What to do:
Return all of the data exactly as written, without the pictures.

Data records below:

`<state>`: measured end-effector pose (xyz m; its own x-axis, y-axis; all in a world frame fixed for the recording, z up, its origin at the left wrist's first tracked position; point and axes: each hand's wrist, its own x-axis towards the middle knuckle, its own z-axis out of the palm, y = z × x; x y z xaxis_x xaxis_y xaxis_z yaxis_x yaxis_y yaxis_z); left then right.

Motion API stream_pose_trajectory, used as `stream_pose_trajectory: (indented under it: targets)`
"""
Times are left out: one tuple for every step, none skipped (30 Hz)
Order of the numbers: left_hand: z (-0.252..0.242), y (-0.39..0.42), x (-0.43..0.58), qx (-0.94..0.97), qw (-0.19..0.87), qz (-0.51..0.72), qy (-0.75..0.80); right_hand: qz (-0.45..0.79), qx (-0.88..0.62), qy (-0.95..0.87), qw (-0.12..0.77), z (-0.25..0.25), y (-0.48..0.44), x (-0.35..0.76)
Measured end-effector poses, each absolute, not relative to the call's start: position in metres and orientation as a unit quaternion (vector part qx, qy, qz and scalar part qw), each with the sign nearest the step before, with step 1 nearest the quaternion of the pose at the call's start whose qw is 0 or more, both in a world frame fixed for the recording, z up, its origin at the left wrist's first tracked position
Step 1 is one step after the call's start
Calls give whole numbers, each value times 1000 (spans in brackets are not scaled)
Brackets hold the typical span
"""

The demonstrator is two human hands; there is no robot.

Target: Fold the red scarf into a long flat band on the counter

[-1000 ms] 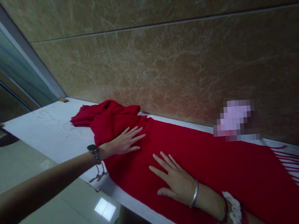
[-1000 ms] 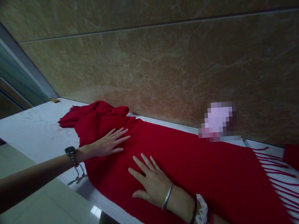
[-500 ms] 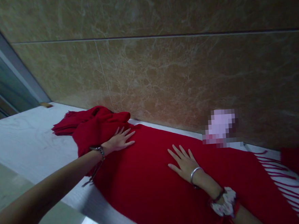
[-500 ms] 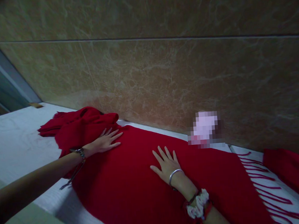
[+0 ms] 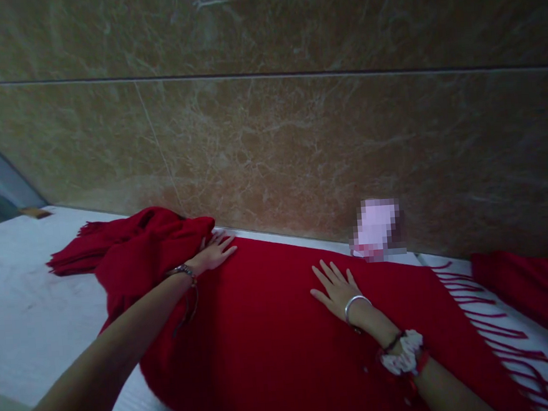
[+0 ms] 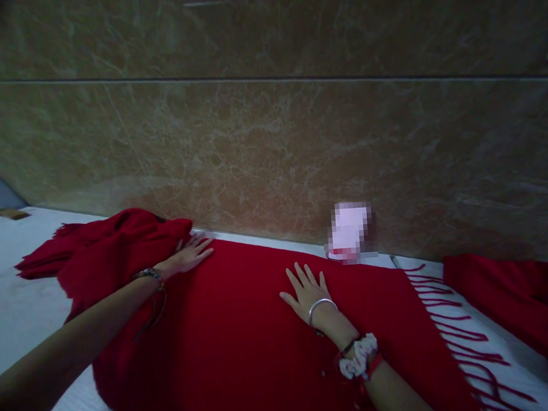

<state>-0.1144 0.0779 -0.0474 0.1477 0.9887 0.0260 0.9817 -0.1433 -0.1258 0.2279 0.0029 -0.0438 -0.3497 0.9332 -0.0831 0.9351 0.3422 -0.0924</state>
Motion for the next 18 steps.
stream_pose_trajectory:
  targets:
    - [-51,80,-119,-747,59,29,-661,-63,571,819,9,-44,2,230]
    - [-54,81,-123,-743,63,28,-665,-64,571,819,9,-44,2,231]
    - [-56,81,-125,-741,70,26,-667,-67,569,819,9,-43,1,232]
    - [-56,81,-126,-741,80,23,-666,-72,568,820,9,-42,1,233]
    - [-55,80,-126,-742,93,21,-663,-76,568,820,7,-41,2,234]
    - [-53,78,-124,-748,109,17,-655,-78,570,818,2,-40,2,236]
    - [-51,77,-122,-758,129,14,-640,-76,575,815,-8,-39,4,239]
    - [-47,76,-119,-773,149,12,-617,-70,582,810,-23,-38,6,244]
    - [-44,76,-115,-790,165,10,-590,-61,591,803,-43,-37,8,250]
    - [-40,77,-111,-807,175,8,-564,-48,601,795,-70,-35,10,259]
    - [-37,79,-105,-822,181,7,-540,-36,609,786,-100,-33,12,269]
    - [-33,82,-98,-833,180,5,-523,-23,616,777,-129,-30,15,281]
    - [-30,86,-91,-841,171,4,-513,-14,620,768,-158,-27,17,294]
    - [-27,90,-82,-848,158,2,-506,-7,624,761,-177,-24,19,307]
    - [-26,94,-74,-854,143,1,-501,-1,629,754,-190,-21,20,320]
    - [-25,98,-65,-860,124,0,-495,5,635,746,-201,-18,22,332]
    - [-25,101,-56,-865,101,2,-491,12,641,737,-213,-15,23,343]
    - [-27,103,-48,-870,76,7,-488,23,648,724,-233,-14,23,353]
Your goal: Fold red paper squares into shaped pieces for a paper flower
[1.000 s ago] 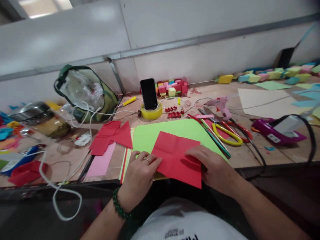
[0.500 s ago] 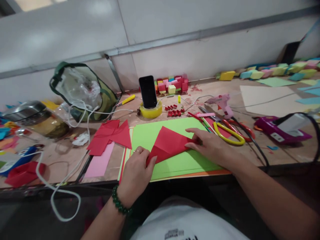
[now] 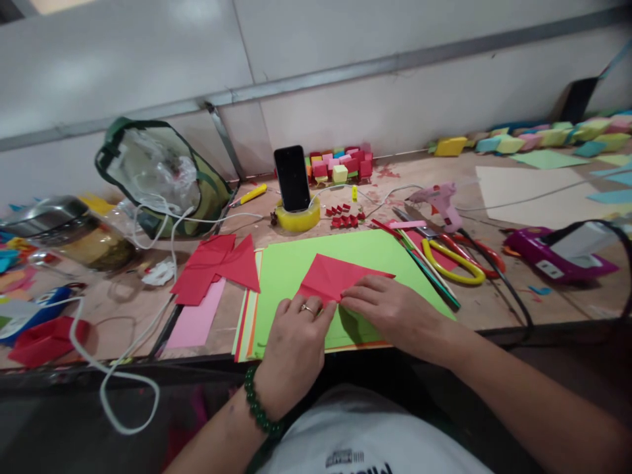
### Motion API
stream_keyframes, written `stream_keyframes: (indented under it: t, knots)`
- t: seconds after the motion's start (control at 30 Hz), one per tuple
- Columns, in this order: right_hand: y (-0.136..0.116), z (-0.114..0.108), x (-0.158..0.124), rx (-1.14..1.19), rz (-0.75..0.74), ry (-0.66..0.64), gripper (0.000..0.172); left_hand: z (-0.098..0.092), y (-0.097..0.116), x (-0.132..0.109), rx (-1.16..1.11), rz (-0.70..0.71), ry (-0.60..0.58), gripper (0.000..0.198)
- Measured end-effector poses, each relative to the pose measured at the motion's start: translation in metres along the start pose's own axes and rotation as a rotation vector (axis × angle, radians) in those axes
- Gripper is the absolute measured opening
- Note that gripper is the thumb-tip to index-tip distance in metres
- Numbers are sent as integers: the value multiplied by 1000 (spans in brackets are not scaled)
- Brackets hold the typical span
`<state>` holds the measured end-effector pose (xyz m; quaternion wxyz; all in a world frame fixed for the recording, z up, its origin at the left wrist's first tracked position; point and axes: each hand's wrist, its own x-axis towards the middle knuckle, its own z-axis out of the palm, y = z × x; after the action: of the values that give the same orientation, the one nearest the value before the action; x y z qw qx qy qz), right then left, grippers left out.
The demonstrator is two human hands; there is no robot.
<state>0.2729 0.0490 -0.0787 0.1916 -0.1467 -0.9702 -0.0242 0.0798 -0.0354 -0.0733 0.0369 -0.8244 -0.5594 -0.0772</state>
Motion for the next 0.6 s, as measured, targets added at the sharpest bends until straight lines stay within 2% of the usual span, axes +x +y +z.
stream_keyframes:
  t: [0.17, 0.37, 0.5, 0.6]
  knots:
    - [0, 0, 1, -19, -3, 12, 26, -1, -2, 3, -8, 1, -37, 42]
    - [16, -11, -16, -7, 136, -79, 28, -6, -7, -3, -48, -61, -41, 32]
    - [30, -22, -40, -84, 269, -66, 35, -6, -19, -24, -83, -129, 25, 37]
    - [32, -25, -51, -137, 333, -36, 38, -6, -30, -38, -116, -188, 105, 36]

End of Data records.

Solution for this task:
`<state>`: measured end-effector pose (xyz m; its own x-axis, y-axis; all in a world frame fixed for the recording, z up, its origin at the left wrist's first tracked position; point and axes: each hand's wrist, its own x-axis towards the middle knuckle, its own z-axis out of the palm, y = z × x; x y z xaxis_x xaxis_y xaxis_z yaxis_x yaxis_y yaxis_z); left then right.

Motion API stream_pose_trajectory, used as `stream_pose_trajectory: (indented under it: targets)`
"""
Times are left out: one tuple for every step, none skipped (30 Hz)
Order of the numbers: left_hand: z (-0.252..0.242), y (-0.39..0.42), x (-0.43..0.58), qx (-0.94..0.97), qw (-0.19..0.87), qz (-0.51..0.72), qy (-0.75..0.80); right_hand: qz (-0.45..0.79), qx (-0.88..0.62), qy (-0.95..0.87), qw (-0.12..0.77), z (-0.25..0.25), y (-0.48..0.44), x (-0.35..0.76)
Measured end-effector poses, each absolute, not relative to the call's start: position in metres and orientation as a unit quaternion (vector part qx, qy, qz and scalar part qw), each with the sign nearest the step before, with step 1 nearest the quaternion of the pose at the call's start whose qw is 0 or more, both in a world frame fixed for the recording, z up, its origin at the left wrist's first tracked position
Step 1 is one step after the call's start
Calls give whole numbers, each value times 1000 (spans in brackets are not scaled)
Brackets hold the typical span
"""

The demonstrator is two human hands; there is no robot.

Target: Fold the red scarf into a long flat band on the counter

[-1000 ms] 
[-1000 ms] 
[-500 ms] 
[-500 ms] 
[+0 ms] 
[+0 ms] 

<state>-0.1144 0.0779 -0.0474 0.1477 0.9887 0.0260 0.9817 -0.1433 -0.1258 0.2279 0.0029 -0.0438 -0.3497 0.9332 -0.0831 0.9351 0.3422 -0.0924</state>
Motion for the next 18 steps.
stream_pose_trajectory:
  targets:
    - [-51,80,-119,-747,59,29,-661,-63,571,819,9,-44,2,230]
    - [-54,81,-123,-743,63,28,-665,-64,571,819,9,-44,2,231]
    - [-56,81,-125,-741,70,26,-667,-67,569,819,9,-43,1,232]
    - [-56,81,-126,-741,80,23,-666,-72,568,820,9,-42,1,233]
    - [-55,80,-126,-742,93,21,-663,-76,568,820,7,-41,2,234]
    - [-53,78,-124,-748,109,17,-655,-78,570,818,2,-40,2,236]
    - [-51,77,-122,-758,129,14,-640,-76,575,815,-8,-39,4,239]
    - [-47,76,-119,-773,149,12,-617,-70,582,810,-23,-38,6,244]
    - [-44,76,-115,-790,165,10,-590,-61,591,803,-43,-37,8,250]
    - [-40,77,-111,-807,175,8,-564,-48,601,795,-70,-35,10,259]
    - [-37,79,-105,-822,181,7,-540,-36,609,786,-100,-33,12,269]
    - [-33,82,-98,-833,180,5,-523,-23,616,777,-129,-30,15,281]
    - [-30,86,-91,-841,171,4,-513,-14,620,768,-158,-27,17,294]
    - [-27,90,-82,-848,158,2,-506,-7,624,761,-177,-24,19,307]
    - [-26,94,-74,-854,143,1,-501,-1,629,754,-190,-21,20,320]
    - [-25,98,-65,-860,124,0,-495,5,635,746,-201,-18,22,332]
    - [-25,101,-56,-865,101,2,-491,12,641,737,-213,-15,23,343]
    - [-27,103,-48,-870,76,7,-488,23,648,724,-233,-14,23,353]
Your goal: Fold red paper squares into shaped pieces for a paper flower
[1.000 s ago] 
[0.500 s ago] 
[now] 
### Motion API
stream_keyframes, written `stream_keyframes: (indented under it: t, knots)`
- t: seconds after the motion's start (control at 30 Hz), one per tuple
- Columns, in this order: right_hand: y (-0.136..0.116), z (-0.114..0.108), x (-0.158..0.124), rx (-1.14..1.19), rz (-0.75..0.74), ry (-0.66..0.64), gripper (0.000..0.172); left_hand: z (-0.098..0.092), y (-0.097..0.116), x (-0.132..0.109), rx (-1.16..1.11), rz (-0.70..0.71), ry (-0.60..0.58), gripper (0.000..0.198)
- Measured end-effector poses, each relative to the pose measured at the motion's start: translation in metres along the start pose's own axes and rotation as a rotation vector (axis × angle, radians) in those axes
- Gripper is the absolute measured opening
- Note that gripper is the thumb-tip to index-tip distance in metres
- Numbers are sent as integers: the value multiplied by 1000 (spans in brackets are not scaled)
- Brackets hold the typical span
`<state>` holds the measured end-effector pose (xyz m; quaternion wxyz; all in a world frame fixed for the recording, z up, its origin at the left wrist's first tracked position; point and axes: each hand's wrist, its own x-axis towards the middle knuckle, its own z-axis out of the palm, y = z × x; after the action: of the values that give the same orientation, the one nearest the value before the action; x y z qw qx qy qz), right then left, grippers left out.
The demonstrator is two human hands; there is no robot.
<state>0.2729 0.0490 -0.0787 0.1916 -0.1467 -0.9702 -0.0242 0.0798 -0.0354 -0.0733 0.0369 -0.8244 -0.5594 -0.0772</state>
Motion for the next 0.6 s, as measured, targets added at the sharpest bends until straight lines stay within 2% of the usual span, axes +x +y +z.
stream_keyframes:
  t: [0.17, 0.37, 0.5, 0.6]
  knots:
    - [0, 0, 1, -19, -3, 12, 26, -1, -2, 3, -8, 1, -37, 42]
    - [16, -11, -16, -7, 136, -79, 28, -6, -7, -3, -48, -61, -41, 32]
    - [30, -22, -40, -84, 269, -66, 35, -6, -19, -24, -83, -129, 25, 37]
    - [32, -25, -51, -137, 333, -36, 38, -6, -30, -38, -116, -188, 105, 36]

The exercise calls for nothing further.